- [TASK INSTRUCTIONS] Would you reproduce every record exactly, leaving out the pictures?

- [DATA FOR ANALYSIS]
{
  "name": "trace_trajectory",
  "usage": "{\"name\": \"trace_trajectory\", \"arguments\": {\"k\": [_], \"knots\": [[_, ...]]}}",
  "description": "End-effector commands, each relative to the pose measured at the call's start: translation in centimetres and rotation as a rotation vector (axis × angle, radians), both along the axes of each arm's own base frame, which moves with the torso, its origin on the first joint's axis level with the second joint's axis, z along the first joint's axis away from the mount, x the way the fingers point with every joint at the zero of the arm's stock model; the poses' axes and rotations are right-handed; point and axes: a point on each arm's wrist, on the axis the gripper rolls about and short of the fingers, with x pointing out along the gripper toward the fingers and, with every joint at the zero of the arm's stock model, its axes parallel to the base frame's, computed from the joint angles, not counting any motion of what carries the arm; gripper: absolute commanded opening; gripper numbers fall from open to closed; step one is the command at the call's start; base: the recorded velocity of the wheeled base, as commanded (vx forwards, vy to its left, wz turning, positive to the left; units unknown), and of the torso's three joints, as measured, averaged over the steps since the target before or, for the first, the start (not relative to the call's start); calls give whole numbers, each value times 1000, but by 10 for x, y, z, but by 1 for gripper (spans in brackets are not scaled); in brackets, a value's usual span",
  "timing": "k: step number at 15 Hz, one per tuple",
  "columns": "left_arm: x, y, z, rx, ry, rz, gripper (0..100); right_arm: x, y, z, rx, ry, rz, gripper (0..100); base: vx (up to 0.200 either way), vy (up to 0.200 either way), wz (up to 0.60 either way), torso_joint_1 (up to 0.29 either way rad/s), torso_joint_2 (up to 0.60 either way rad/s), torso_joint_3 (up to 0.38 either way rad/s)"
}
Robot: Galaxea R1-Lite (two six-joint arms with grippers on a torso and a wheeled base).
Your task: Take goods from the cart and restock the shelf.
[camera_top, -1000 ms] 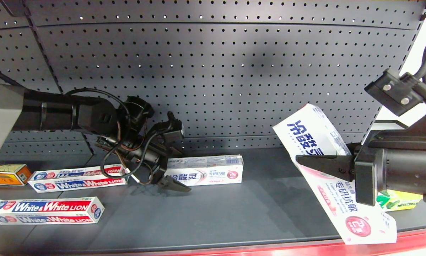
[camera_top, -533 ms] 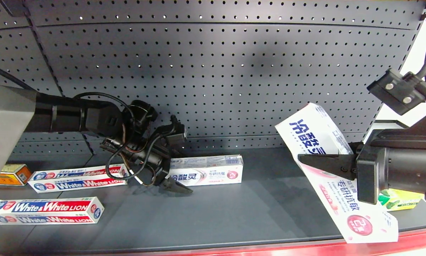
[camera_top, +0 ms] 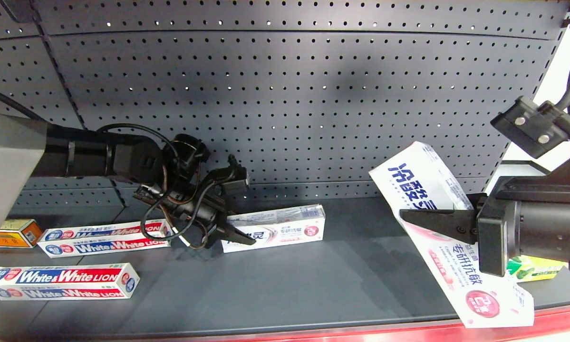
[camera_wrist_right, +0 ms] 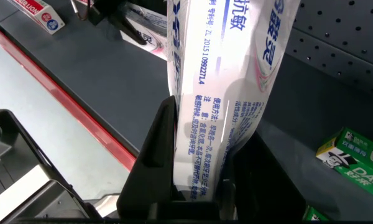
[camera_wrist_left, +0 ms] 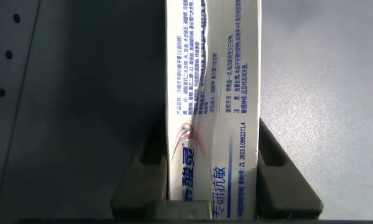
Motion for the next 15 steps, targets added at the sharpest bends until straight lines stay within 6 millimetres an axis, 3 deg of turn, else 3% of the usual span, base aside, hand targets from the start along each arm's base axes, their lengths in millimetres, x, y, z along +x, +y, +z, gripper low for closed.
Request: {"name": "trace_trajectory", "arguments": {"k": [1, 5, 7, 10, 11, 15], "knots": [[-1, -1, 1, -1, 0, -3, 0, 0, -1, -1, -1, 1, 0, 0, 0, 0, 0, 0, 0, 0], [-2, -1, 3, -5, -2, -4, 0, 0, -1, -1, -2, 2, 0, 0, 0, 0, 0, 0, 0, 0], [-17, -11, 20, -17, -34, -38, 0, 1, 1, -2, -4, 4, 0, 0, 0, 0, 0, 0, 0, 0], [-30, -14, 24, -14, -25, -52, 0, 1, 1, -2, -4, 4, 0, 0, 0, 0, 0, 0, 0, 0], [-51, -12, 24, -4, 1, -63, 0, 0, 0, -1, -1, 1, 0, 0, 0, 0, 0, 0, 0, 0], [-77, -6, 25, 8, 26, -71, 0, 1, 0, -1, -3, 3, 0, 0, 0, 0, 0, 0, 0, 0]]}}
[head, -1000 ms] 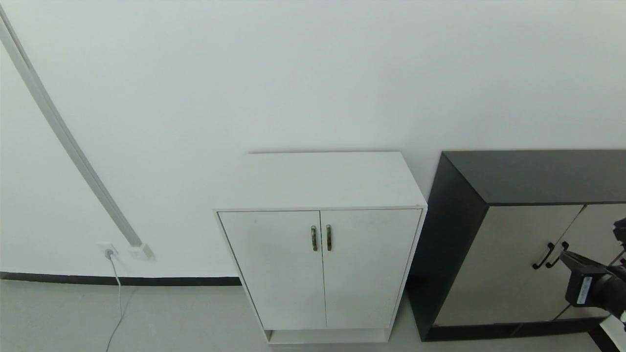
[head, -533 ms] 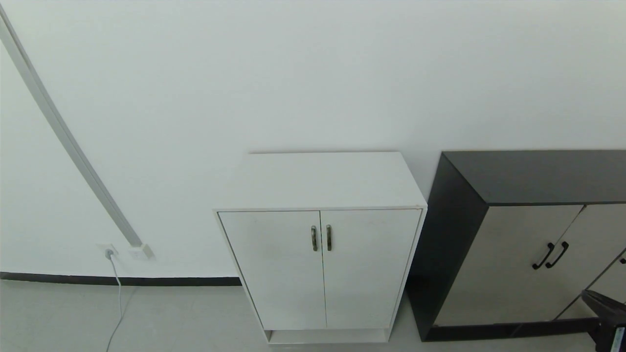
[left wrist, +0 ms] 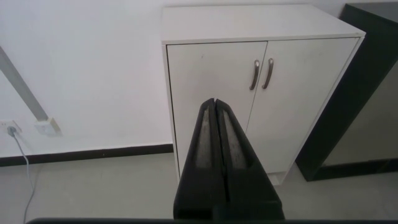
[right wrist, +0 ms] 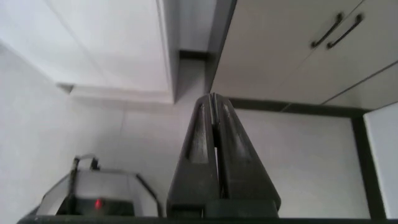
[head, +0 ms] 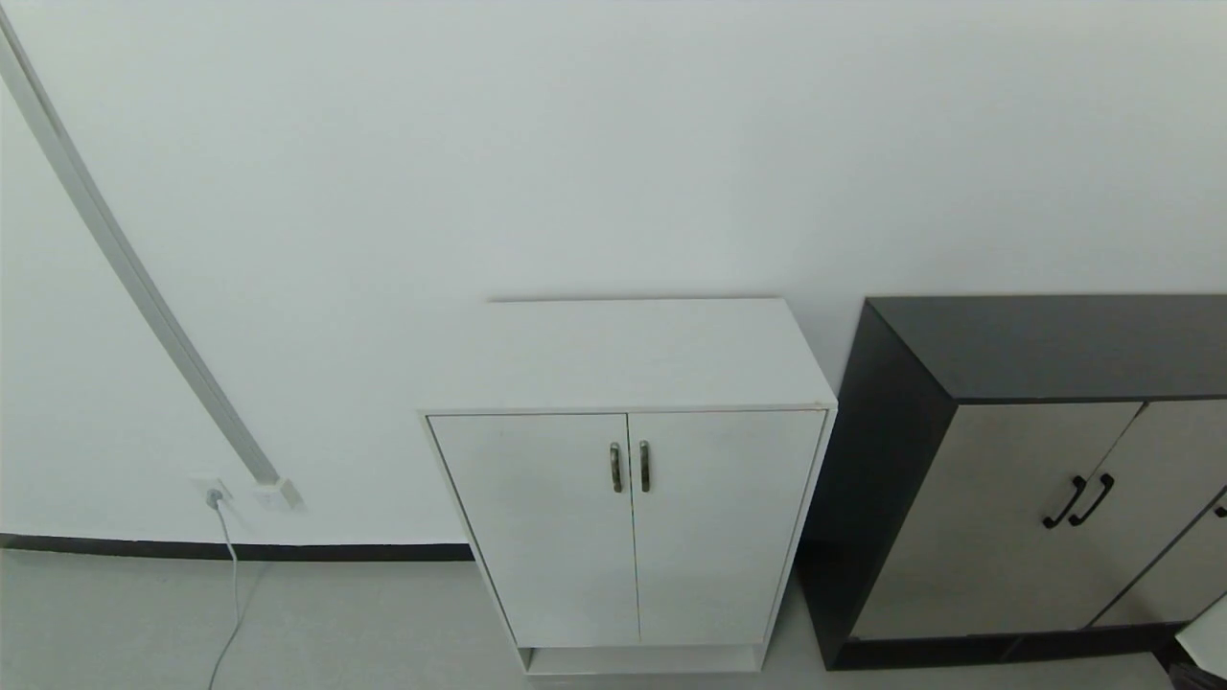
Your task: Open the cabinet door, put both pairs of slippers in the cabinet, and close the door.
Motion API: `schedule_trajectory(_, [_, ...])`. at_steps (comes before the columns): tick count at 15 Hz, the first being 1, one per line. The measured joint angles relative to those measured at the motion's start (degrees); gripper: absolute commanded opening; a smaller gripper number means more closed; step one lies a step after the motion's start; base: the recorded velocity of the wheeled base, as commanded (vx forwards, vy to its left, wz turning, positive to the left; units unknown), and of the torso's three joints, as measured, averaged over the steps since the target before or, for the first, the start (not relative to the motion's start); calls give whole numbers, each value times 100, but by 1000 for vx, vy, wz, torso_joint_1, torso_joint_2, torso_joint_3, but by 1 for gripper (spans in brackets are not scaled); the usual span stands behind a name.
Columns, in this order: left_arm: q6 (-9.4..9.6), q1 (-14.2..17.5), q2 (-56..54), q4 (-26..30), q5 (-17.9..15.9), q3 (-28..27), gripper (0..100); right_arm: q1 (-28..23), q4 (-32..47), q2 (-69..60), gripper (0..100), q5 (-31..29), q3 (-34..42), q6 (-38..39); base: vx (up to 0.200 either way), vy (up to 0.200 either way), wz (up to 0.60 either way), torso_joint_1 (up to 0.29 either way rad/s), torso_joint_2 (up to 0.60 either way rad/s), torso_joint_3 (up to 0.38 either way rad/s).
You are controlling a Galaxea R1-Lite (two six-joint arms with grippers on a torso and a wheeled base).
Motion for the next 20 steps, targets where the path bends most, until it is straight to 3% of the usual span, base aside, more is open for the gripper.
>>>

- [TASK RESULT]
{
  "name": "trace_trajectory",
  "usage": "{\"name\": \"trace_trajectory\", \"arguments\": {\"k\": [_], \"knots\": [[_, ...]]}}",
  "description": "End-effector commands, each relative to the pose measured at the call's start: translation in centimetres and rotation as a rotation vector (axis × angle, radians), both along the axes of each arm's own base frame, which moves with the torso, its origin on the first joint's axis level with the second joint's axis, z along the first joint's axis away from the mount, x the way the fingers point with every joint at the zero of the arm's stock model; the poses' axes and rotations are right-handed; point and axes: a point on each arm's wrist, on the axis the gripper rolls about and short of the fingers, with x pointing out along the gripper toward the fingers and, with every joint at the zero of the arm's stock model, its axes parallel to the base frame's, computed from the joint angles, not counting any motion of what carries the arm; gripper: absolute commanded opening; gripper numbers fall from open to closed; step one is the command at the call's start; base: the recorded velocity of the wheeled base, as commanded (vx forwards, vy to its left, wz turning, positive to the left; units unknown), and of the torso's three joints, as measured, averaged over the steps since the target before or, for the first, the start (not relative to the call's start); calls give whole numbers, each value times 1000, but by 10 for x, y, z, but by 1 for gripper (spans in brackets are not scaled); in brackets, a value's usual span",
  "timing": "k: step number at 15 Hz, one per tuple",
  "columns": "left_arm: x, y, z, rx, ry, rz, gripper (0..100); right_arm: x, y, z, rx, ry, rz, gripper (0..100); base: vx (up to 0.200 either way), vy (up to 0.200 either way), wz (up to 0.60 either way), torso_joint_1 (up to 0.29 either way rad/s), torso_joint_2 (up to 0.60 either way rad/s), torso_joint_3 (up to 0.38 either way rad/s)"
}
Robot: Galaxea R1-Lite (two six-joint arms with grippers on a torso and a wheeled base).
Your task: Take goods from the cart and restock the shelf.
[camera_top, -1000 ms] 
[camera_top, -533 ms] 
[camera_top, +0 ms] 
[camera_wrist_right, +0 ms] 
[camera_wrist_left, +0 ms] 
Motion for the next 15 steps, targets added at the sharpest bends until straight lines stay within 6 millimetres an axis, 3 deg of turn, else 3% of the usual span, base aside, hand targets from the start along each arm's base axes, their lengths in millimetres, x, y, z along +x, +y, +z, gripper low for closed.
Request: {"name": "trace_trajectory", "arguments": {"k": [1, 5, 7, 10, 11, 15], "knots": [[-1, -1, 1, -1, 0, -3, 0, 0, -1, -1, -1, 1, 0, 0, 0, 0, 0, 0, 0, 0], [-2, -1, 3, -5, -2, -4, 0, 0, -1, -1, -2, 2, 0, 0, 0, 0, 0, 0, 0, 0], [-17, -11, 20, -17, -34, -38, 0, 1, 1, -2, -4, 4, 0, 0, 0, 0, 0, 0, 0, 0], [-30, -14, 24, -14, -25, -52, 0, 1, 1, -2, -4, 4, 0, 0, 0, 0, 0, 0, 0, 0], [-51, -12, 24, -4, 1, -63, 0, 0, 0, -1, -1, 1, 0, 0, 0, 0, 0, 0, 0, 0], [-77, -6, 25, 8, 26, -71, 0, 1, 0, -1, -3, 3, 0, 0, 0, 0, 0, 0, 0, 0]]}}
[head, -1000 ms] 
[head, -533 ms] 
[left wrist, +0 ms] 
[right wrist, +0 ms] 
[head, +0 ms] 
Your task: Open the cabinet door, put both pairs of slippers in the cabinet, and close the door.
Motion API: `schedule_trajectory(_, [_, ...])`. at_steps (comes before the columns): tick count at 15 Hz, the first being 1, one per line. The measured joint angles relative to those measured at the motion's start (degrees); gripper: absolute commanded opening; a smaller gripper number means more closed; step one lies a step after the motion's start; base: the recorded velocity of the wheeled base, as commanded (vx forwards, vy to its left, wz turning, positive to the left; units unknown), and of the torso's three joints, as measured, averaged over the steps since the target before or, for the first, the start (not relative to the motion's start); calls give whole numbers, each value times 100, but by 1000 for vx, vy, wz, torso_joint_1, torso_joint_2, torso_joint_3, but by 1 for gripper (spans in brackets are not scaled); the usual span stands behind a name.
Columns, in this order: left_arm: q6 (-9.4..9.6), q1 (-14.2..17.5), q2 (-56..54), q4 (-26..30), q5 (-17.9..15.9), q3 (-28..27), gripper (0..100); right_arm: q1 (-28..23), q4 (-32..47), q2 (-69..60), gripper (0..100), q5 (-31..29), q3 (-34..42), q6 (-38..39); base: vx (up to 0.200 either way), vy (up to 0.200 either way), wz (up to 0.60 either way), torso_joint_1 (up to 0.29 either way rad/s), torso_joint_2 (up to 0.60 either way rad/s), torso_joint_3 (up to 0.38 either way rad/s).
You are controlling a Galaxea R1-Lite (two six-joint arms with grippers on a torso and a wheeled base).
Motion for the next 20 steps, targets where the path bends most, until it is straight to 3% of the usual span, base aside, more is open for the gripper.
>>>

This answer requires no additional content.